With rapidly increasing population and growing consumption of fossil fuel the pollution
caused to the environment also increases , hence there is a urgent need of Clean and Green
Mechanisms which are now popularly adopted by nations throughout the world. The clean
and no pollution consumption of these renewable energy is what attracted the current globe
and hence a huge capital is investment is being done for harvesting these resources.
1.2 Solar power
The rising power demand of day to day life cannot only be maintained by using conventional
energy recourses due to its unavailability. Along with conventional systems the demand for
renewable sources has increased to meet the energy demand. Renewable sources like solar
energy and wind energy are the prime energy sources which are being utilized in this regard.
The continuous use of fossil fuels has drastically affected the environment depleting the
biosphere and causing global warming.
Harvesting Solar energy is possible because of it’s abundantly availability. Solar energy can
be a standalone generating unit or can be a grid connected generating unit depending on the
availability of a grid nearby. Since the availability of grid is very low at rural areas the use of
renewable sources is maximum over there. Another importance of using solar energy is the
portable operation, can be used everywhere as per the necessity.
The present energy crisis can be tackled by developing power efficiently and can be extracted
from the incoming solar radiation. The power conversion techniques have been greatly
reduced in the past few years. To withstand the high power demand the development in
1
power electronics and material science has helped technicians to come up very brief but
powerful systems. The increased power density is the major disadvantage of these systems.
Trend has set in for the use of multi-input converter units that can effectively handle the
voltage fluctuations. But due to high production cost and the low efficiency of these systems
they can hardly compete in the competitive markets as a prime power generation source.

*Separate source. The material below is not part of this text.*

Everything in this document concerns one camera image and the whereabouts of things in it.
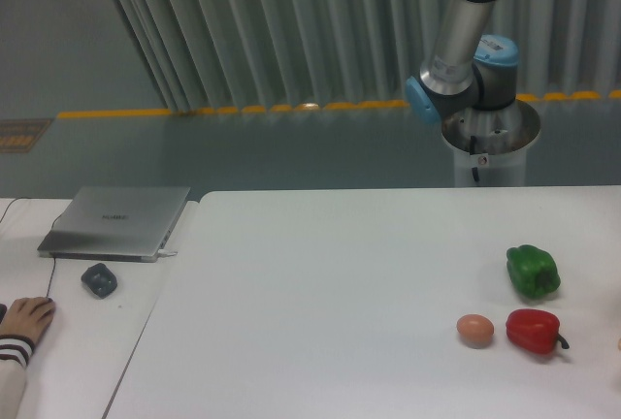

The constant increase in the development of the solar cells manufacturing technology would
definitely make the use of these technologies possible on a wider basis than what the scenario
is presently. The use of the newest power control mechanisms called the Maximum Power
Point Tracking (MPPT) algorithms has led to the increase in the efficiency of operation of the
solar modules and thus is effective in the field of utilization of renewable sources of energy.
The conversion of solar energy was originated by the British astronomer John Herschel who
famously used a solar thermal collector box to cook food during an expedition to Africa.
Solar energy has two major applications. Firstly, the captured heat can be used as solar
thermal energy, with applications in space heating. Another alternative is the conversion of
incident solar radiation to electrical energy, which is the most usable form of energy. This
can be achieved with the help of solar PV cells or with concentrating solar power plants.
1.3 MOTIVATION
Photovoltaic power control is one of the modern research fields in these days. Researchers
have given their best to develop better solar cell materials and efficient control mechanisms.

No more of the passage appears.